# Task description
The listing below holds a line with "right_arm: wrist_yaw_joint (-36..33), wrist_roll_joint" and a line with "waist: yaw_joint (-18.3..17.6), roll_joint". Reproduce those two lines exactly, plus everything between them.
╭─ Material provided
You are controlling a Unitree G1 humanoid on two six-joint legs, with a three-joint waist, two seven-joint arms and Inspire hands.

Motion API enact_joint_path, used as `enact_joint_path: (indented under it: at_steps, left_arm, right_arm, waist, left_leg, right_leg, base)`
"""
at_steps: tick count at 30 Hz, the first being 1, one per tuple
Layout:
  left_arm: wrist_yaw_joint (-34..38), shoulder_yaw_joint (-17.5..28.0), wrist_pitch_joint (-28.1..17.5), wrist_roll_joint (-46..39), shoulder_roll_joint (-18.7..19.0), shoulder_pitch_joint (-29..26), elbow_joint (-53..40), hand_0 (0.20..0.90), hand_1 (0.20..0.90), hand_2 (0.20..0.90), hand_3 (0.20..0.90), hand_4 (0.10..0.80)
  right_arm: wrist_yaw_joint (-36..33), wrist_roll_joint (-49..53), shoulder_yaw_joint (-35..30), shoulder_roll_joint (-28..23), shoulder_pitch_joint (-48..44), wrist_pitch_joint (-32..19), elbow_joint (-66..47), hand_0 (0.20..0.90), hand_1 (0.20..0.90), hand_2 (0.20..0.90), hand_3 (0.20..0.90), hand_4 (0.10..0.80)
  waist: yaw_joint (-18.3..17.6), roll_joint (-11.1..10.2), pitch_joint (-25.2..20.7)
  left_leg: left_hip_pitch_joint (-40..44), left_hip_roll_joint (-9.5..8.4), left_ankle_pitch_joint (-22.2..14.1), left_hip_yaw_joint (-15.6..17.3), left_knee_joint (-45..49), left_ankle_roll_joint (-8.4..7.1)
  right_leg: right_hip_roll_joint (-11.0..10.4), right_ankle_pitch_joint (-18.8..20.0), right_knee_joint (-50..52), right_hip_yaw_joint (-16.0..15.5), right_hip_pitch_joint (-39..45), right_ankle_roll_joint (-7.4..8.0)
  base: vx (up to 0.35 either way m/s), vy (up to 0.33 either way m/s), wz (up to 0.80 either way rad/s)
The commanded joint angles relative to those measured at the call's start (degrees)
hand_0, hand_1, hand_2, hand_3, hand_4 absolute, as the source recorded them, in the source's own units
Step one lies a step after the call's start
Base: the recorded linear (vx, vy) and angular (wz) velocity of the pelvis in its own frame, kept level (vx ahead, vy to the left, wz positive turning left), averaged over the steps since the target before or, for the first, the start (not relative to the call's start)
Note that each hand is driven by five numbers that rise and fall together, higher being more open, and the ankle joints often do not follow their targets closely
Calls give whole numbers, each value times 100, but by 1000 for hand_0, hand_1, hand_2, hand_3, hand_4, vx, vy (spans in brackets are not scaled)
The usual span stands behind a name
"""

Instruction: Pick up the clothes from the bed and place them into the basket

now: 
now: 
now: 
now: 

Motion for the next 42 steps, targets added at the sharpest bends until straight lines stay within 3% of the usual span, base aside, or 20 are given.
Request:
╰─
# Response area
  right_arm: wrist_yaw_joint (-36..33), wrist_roll_joint (-49..53), shoulder_yaw_joint (-35..30), shoulder_roll_joint (-28..23), shoulder_pitch_joint (-48..44), wrist_pitch_joint (-32..19), elbow_joint (-66..47), hand_0 (0.20..0.90), hand_1 (0.20..0.90), hand_2 (0.20..0.90), hand_3 (0.20..0.90), hand_4 (0.10..0.80)
  waist: yaw_joint (-18.3..17.6), roll_joint (-11.1..10.2), pitch_joint (-25.2..20.7)

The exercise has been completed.